BittyBabyGrower, MSN, RN
1,823 Posts
We fly with a NICU nurse, resp therapist, fellow and flight nurse.
We go and stabilize, put in lines if needed, start IVF, usually just D10 for the flight, if bloods haven't been drawn we will send the blood culture there and start antibiotics if necessary and we always give the first dose of surfactant before we go. We aren't there for very long....we tend to swoop and scoop. We always transport with IV access, no matter what the kid is.
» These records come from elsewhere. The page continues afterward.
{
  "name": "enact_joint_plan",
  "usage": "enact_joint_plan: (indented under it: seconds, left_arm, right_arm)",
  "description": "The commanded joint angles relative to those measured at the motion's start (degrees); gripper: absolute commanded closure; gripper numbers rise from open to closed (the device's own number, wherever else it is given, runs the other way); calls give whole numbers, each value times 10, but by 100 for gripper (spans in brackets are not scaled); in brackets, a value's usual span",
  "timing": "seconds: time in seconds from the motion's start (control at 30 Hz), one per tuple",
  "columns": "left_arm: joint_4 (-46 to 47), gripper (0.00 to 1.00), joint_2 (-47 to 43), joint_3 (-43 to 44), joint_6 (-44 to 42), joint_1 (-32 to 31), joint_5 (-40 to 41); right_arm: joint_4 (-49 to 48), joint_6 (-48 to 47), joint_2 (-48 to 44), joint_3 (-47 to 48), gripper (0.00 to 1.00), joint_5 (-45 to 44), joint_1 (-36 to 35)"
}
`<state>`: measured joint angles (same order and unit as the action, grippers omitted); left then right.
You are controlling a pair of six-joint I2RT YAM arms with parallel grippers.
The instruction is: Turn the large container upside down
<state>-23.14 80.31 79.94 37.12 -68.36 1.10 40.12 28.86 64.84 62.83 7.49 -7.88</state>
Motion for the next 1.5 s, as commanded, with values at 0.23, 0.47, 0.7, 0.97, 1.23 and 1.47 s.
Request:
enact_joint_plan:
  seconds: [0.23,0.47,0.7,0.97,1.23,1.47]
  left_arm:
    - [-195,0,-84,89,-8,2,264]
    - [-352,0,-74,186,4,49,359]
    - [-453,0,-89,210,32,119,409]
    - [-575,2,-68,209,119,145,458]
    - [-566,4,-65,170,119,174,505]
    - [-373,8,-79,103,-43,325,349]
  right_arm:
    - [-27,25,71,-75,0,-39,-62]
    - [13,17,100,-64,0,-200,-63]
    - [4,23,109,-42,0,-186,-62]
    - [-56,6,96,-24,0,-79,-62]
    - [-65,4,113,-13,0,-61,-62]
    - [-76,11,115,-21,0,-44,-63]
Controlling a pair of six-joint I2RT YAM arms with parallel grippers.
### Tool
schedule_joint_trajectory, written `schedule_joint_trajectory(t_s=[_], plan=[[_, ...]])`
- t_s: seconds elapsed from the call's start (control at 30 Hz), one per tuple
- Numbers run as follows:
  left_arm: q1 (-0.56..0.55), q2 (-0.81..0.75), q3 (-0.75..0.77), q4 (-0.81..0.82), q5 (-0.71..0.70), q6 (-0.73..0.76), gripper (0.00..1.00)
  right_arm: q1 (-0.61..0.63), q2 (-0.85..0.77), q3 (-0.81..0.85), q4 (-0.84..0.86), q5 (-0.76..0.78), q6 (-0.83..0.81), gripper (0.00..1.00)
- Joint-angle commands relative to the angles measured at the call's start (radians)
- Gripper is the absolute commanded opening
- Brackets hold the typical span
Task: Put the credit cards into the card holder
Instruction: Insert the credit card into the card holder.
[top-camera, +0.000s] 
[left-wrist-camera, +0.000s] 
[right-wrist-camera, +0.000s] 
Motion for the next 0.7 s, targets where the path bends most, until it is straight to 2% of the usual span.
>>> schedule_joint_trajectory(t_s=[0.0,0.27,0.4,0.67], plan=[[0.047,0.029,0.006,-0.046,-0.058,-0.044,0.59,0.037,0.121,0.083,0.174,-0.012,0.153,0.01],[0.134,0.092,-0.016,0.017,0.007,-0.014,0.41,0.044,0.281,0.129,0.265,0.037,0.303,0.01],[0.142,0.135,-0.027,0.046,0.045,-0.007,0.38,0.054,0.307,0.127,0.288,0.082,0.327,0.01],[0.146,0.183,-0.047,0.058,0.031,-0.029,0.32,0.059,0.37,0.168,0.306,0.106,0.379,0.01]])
If intubated, we will sedate for the flight to decrease the chance of extubation midflight (been there, done that, hated it).
dawngloves, BSN, RN
2,399 Posts
All our kiddos are in house. But I am wondering about the UA/UV also.Seems like alot of time to waste while they put the lines in and then wait for xrays to confirm placement. I'm just Monday morning quarterbacking but I'd prefer to start a perpherial line with some D10 and just roll to where I can really get down and dirty with interventions.
We will put in lines if we need to send a stat ABG, we will place a UVC (you don't need confirmation of placement if you do it according to NRP standards) so that we don't waste time putting in an IV on a kid that is pretty compromised. A lot of the level 2's we pick up from already have lines in by time we get there, so we go with that. Also with the UAC, we will place it, draw blood and not get an xray to confirm until we are back home. We don't infuse on it for the transport, we just flush with hep saline prior to departure. It all depends on the kid as to what you actually do. Some kids take time to stabilize enough to toss in the isolette, say bye to mom and head out. Others, we just do a quick look, and take off after a goodbye to mom.